§ **Collected material**
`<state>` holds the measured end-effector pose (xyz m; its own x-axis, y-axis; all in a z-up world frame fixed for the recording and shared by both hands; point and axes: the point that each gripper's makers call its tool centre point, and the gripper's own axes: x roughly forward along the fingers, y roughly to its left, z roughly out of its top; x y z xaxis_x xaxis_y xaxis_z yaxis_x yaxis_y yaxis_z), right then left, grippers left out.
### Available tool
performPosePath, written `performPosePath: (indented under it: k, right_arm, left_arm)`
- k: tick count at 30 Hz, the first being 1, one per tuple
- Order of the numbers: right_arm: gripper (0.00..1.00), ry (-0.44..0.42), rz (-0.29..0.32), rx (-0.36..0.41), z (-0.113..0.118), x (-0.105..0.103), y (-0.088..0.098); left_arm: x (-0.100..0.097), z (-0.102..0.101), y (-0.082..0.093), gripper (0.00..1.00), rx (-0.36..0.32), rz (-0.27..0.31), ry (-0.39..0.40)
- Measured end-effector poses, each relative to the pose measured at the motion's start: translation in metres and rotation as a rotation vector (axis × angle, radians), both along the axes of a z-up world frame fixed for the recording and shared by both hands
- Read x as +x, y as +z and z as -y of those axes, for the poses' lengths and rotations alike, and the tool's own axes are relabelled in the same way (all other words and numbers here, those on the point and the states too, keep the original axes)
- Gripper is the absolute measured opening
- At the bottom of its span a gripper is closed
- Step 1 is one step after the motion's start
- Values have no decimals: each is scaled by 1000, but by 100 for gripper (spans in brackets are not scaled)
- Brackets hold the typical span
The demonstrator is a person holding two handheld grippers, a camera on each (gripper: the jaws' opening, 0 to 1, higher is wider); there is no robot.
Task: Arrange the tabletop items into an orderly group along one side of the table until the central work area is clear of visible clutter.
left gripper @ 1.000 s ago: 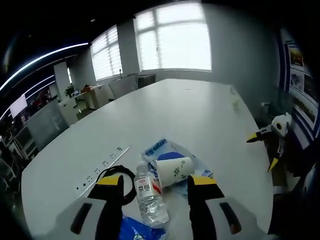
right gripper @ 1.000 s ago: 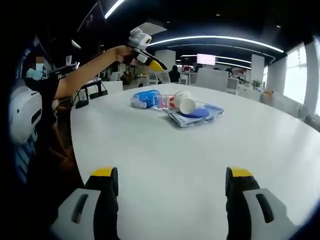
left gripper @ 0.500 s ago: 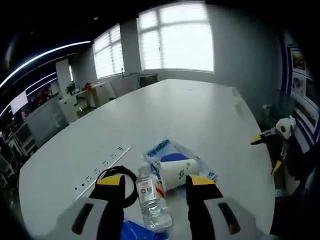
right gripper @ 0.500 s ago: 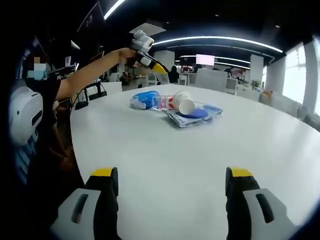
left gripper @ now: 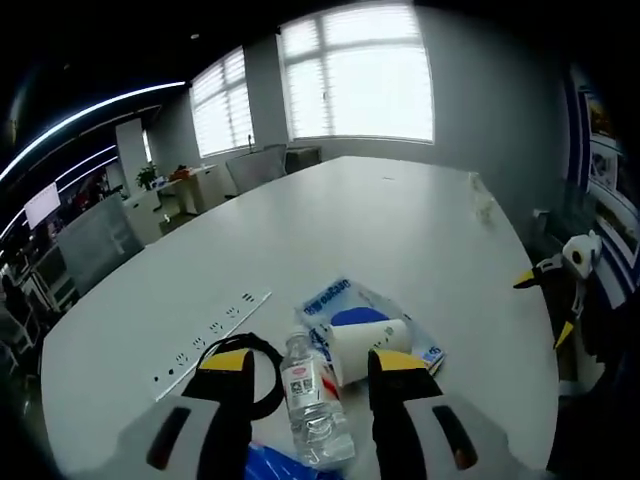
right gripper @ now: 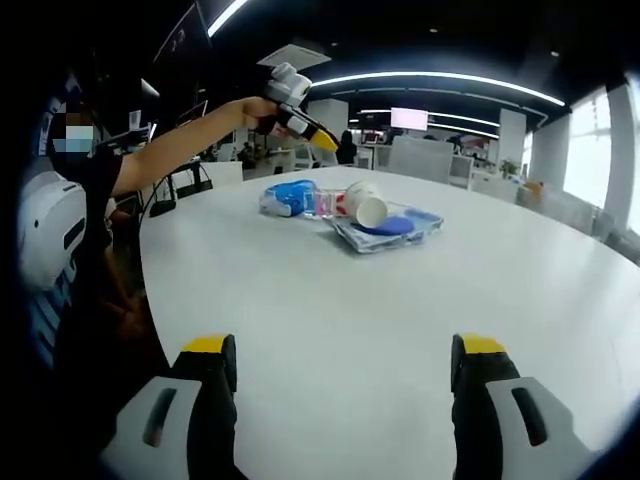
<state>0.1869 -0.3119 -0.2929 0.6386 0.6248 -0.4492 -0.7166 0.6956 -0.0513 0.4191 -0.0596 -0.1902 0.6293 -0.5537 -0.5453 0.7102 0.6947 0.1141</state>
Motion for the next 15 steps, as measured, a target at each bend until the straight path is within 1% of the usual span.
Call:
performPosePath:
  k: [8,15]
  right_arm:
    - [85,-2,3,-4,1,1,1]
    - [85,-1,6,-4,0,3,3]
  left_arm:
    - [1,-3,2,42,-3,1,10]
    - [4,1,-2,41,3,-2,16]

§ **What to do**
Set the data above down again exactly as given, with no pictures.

§ **Answer to this exercise**
`<state>` holds the measured end-effector pose (xyz m; its own x-axis, y-axis; all in a z-up world frame fixed for the recording and shared by both hands; point and axes: the point that each gripper's makers call its tool centre point, and the gripper's own axes: x roughly forward along the fingers, y roughly to its left, z roughly out of its top; x y z xaxis_x xaxis_y xaxis_z yaxis_x yaxis_y yaxis_z), right then left, grippers left out.
### Available tool
performPosePath, written `performPosePath: (indented under it: k, right_arm, left_arm)`
- k: tick count at 30 Hz, the first being 1, one per tuple
- Order of the numbers: right_arm: gripper (0.00..1.00), ry (-0.44..0.42), rz (-0.29..0.32), rx (-0.36..0.41), z (-0.113..0.118), x (-0.105..0.103), y (-0.088..0.098); left_arm: x (-0.100..0.097), z (-0.102..0.101), y (-0.082..0.093), gripper (0.00..1.00), rx (-0.36..0.32), rz (-0.27..0.31), ry (-0.39..0.40)
- Measured end-effector poses, each relative to the pose measured at the motion's start: translation in metres and rotation as a rotation vector (axis × angle, radians), both along the axes of a z-up world frame fixed for the recording and shared by both hands
- Read x as +x, y as +z and z as -y of those axes, for the poses' lengths and rotations alike, and the tool's own axes are relabelled in the same way (all other words and numbers here, those on the point and the states too, keep the original axes)
- Gripper is the absolute measured opening
- At the bottom of its span a gripper is closed
- Step 1 is one step after the motion's start
- Values have no decimals: each is scaled by 1000, but by 100 for gripper (spans in brackets are not scaled)
- Brackets hold the typical span
The demonstrator is a person holding two handheld grippers, a camera on each (gripper: the jaws' opening, 0 to 1, higher is wider); there is no robot.
Task: Arrange the tabletop items into an orderly group along one side of the table until the central work area is clear of visible clutter.
left gripper @ 1.000 s ago: 
right gripper @ 1.000 s ago: 
left gripper @ 0.500 s ago: 
right gripper @ 0.500 s ago: 
left gripper @ now: 
right gripper @ now: 
<state>0.1869 -0.3119 -0.2929 0.6386 0.6248 -0.4492 -0.7166 0.6956 -0.0513 0.4191 -0.0596 -0.1902 0.6293 -0.5537 -0.5453 0.7102 0.6947 0.1141</state>
Motion for the next 15 steps, as measured, a target at each bend until the straight path is within 1% of the usual span.
Call:
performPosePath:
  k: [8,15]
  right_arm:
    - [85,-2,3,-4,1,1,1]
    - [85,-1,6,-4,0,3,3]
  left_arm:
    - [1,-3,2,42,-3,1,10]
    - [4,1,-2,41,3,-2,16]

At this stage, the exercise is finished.